Here is a listing. Write it all out again exactly, but not its pictures.

[[ EXTRACTED MATERIAL open ]]

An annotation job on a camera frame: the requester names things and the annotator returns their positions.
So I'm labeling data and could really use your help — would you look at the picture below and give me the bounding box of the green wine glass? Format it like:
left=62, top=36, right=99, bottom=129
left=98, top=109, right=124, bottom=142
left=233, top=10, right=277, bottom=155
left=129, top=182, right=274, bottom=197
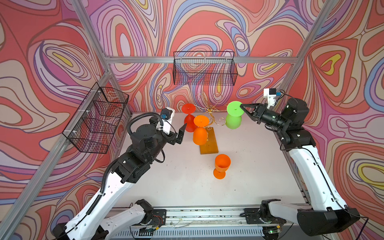
left=226, top=101, right=244, bottom=130

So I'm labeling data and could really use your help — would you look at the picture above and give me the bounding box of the black wire basket left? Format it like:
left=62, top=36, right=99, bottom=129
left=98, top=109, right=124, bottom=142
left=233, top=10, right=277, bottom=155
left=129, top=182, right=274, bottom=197
left=62, top=83, right=130, bottom=154

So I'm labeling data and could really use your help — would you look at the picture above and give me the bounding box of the black wire basket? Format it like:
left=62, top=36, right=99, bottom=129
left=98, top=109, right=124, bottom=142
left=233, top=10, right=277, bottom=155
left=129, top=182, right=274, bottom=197
left=173, top=50, right=238, bottom=86
left=62, top=83, right=130, bottom=154

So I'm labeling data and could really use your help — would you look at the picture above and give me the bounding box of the orange wine glass front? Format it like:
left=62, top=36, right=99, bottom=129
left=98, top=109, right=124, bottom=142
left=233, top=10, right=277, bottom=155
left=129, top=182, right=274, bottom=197
left=193, top=115, right=210, bottom=146

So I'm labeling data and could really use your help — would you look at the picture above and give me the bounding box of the black wire basket back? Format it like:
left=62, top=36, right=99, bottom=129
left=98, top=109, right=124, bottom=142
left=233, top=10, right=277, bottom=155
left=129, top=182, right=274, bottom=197
left=173, top=50, right=238, bottom=86

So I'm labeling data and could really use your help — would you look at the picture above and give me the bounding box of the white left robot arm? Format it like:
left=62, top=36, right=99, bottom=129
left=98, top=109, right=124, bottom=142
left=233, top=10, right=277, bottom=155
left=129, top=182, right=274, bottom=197
left=53, top=107, right=186, bottom=240

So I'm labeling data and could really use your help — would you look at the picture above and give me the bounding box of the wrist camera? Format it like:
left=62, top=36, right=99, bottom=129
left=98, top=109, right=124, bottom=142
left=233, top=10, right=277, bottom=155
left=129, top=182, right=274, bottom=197
left=263, top=88, right=282, bottom=109
left=160, top=107, right=175, bottom=135

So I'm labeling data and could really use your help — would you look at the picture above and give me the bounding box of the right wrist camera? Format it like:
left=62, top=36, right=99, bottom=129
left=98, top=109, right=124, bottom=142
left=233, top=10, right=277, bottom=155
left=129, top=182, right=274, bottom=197
left=263, top=88, right=282, bottom=109

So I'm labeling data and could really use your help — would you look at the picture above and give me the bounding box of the orange wine glass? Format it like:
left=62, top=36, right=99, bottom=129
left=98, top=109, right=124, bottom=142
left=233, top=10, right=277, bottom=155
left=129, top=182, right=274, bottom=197
left=193, top=115, right=210, bottom=146
left=213, top=154, right=231, bottom=180

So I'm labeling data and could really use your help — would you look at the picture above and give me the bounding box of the orange wine glass back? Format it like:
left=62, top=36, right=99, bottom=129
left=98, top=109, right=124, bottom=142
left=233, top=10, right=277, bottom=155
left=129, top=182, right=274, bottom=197
left=213, top=154, right=231, bottom=180

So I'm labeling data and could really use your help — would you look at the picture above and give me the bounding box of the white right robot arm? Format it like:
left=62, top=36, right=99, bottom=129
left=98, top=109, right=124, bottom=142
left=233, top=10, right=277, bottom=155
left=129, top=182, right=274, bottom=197
left=227, top=98, right=362, bottom=236

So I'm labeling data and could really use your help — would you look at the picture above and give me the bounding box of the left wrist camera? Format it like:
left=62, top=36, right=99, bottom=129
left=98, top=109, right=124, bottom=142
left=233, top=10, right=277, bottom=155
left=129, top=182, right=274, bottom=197
left=160, top=107, right=175, bottom=135

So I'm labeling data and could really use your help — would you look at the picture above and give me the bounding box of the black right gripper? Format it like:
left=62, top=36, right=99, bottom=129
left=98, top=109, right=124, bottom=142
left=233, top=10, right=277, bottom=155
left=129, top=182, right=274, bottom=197
left=239, top=102, right=289, bottom=130

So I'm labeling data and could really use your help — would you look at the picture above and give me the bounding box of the aluminium cage frame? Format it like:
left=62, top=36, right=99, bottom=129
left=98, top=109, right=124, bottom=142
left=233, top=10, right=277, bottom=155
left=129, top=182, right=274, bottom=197
left=0, top=0, right=343, bottom=240

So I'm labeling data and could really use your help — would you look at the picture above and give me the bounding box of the metal base rail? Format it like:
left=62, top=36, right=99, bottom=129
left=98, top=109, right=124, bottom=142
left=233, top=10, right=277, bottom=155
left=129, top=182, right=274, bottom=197
left=92, top=205, right=310, bottom=240

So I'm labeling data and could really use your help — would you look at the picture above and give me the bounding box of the red wine glass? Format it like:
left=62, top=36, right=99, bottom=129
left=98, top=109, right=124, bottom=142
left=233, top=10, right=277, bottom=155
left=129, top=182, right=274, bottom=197
left=182, top=104, right=197, bottom=133

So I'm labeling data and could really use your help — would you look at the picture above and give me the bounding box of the gold wire glass rack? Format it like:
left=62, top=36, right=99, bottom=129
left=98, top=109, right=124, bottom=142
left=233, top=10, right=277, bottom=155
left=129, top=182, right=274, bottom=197
left=195, top=93, right=226, bottom=155

[[ EXTRACTED MATERIAL closed ]]

[ANSWER SPACE]
An annotation job on a camera frame: the requester names things and the annotator returns their positions.
So I'm labeling data and could really use your help — would you look at the picture below and give me the bounding box of the green wine glass? Format it like:
left=62, top=36, right=99, bottom=129
left=98, top=109, right=124, bottom=142
left=233, top=10, right=277, bottom=155
left=129, top=182, right=274, bottom=197
left=226, top=101, right=244, bottom=130

So I'm labeling data and could really use your help — would you look at the picture above and give me the bounding box of the black wire basket left? Format it like:
left=62, top=36, right=99, bottom=129
left=98, top=109, right=124, bottom=142
left=233, top=10, right=277, bottom=155
left=129, top=182, right=274, bottom=197
left=62, top=83, right=130, bottom=154

So I'm labeling data and could really use your help — would you look at the picture above and give me the bounding box of the black wire basket? Format it like:
left=62, top=36, right=99, bottom=129
left=98, top=109, right=124, bottom=142
left=233, top=10, right=277, bottom=155
left=129, top=182, right=274, bottom=197
left=173, top=50, right=238, bottom=86
left=62, top=83, right=130, bottom=154

So I'm labeling data and could really use your help — would you look at the picture above and give me the bounding box of the orange wine glass front? Format it like:
left=62, top=36, right=99, bottom=129
left=98, top=109, right=124, bottom=142
left=233, top=10, right=277, bottom=155
left=129, top=182, right=274, bottom=197
left=193, top=115, right=210, bottom=146

So I'm labeling data and could really use your help — would you look at the picture above and give me the bounding box of the black wire basket back? Format it like:
left=62, top=36, right=99, bottom=129
left=98, top=109, right=124, bottom=142
left=233, top=10, right=277, bottom=155
left=129, top=182, right=274, bottom=197
left=173, top=50, right=238, bottom=86

So I'm labeling data and could really use your help — would you look at the picture above and give me the bounding box of the white left robot arm? Format it like:
left=62, top=36, right=99, bottom=129
left=98, top=109, right=124, bottom=142
left=233, top=10, right=277, bottom=155
left=129, top=182, right=274, bottom=197
left=53, top=107, right=186, bottom=240

So I'm labeling data and could really use your help — would you look at the picture above and give me the bounding box of the wrist camera? Format it like:
left=62, top=36, right=99, bottom=129
left=98, top=109, right=124, bottom=142
left=233, top=10, right=277, bottom=155
left=129, top=182, right=274, bottom=197
left=263, top=88, right=282, bottom=109
left=160, top=107, right=175, bottom=135

So I'm labeling data and could really use your help — would you look at the picture above and give me the bounding box of the right wrist camera? Format it like:
left=62, top=36, right=99, bottom=129
left=98, top=109, right=124, bottom=142
left=233, top=10, right=277, bottom=155
left=129, top=182, right=274, bottom=197
left=263, top=88, right=282, bottom=109

So I'm labeling data and could really use your help — would you look at the picture above and give me the bounding box of the orange wine glass? Format it like:
left=62, top=36, right=99, bottom=129
left=98, top=109, right=124, bottom=142
left=233, top=10, right=277, bottom=155
left=129, top=182, right=274, bottom=197
left=193, top=115, right=210, bottom=146
left=213, top=154, right=231, bottom=180

So I'm labeling data and could really use your help — would you look at the picture above and give me the bounding box of the orange wine glass back? Format it like:
left=62, top=36, right=99, bottom=129
left=98, top=109, right=124, bottom=142
left=233, top=10, right=277, bottom=155
left=129, top=182, right=274, bottom=197
left=213, top=154, right=231, bottom=180

So I'm labeling data and could really use your help — would you look at the picture above and give me the bounding box of the white right robot arm? Format it like:
left=62, top=36, right=99, bottom=129
left=98, top=109, right=124, bottom=142
left=233, top=10, right=277, bottom=155
left=129, top=182, right=274, bottom=197
left=227, top=98, right=362, bottom=236

So I'm labeling data and could really use your help — would you look at the picture above and give me the bounding box of the left wrist camera? Format it like:
left=62, top=36, right=99, bottom=129
left=98, top=109, right=124, bottom=142
left=233, top=10, right=277, bottom=155
left=129, top=182, right=274, bottom=197
left=160, top=107, right=175, bottom=135

So I'm labeling data and could really use your help — would you look at the picture above and give me the bounding box of the black right gripper? Format it like:
left=62, top=36, right=99, bottom=129
left=98, top=109, right=124, bottom=142
left=233, top=10, right=277, bottom=155
left=129, top=182, right=274, bottom=197
left=239, top=102, right=289, bottom=130

So I'm labeling data and could really use your help — would you look at the picture above and give me the bounding box of the aluminium cage frame? Format it like:
left=62, top=36, right=99, bottom=129
left=98, top=109, right=124, bottom=142
left=233, top=10, right=277, bottom=155
left=129, top=182, right=274, bottom=197
left=0, top=0, right=343, bottom=240

So I'm labeling data and could really use your help — would you look at the picture above and give me the bounding box of the metal base rail? Format it like:
left=62, top=36, right=99, bottom=129
left=98, top=109, right=124, bottom=142
left=233, top=10, right=277, bottom=155
left=129, top=182, right=274, bottom=197
left=92, top=205, right=310, bottom=240

So I'm labeling data and could really use your help — would you look at the picture above and give me the bounding box of the red wine glass? Format it like:
left=62, top=36, right=99, bottom=129
left=98, top=109, right=124, bottom=142
left=233, top=10, right=277, bottom=155
left=129, top=182, right=274, bottom=197
left=182, top=104, right=197, bottom=133

So I'm labeling data and could really use your help — would you look at the picture above and give me the bounding box of the gold wire glass rack? Format it like:
left=62, top=36, right=99, bottom=129
left=98, top=109, right=124, bottom=142
left=233, top=10, right=277, bottom=155
left=129, top=182, right=274, bottom=197
left=195, top=93, right=226, bottom=155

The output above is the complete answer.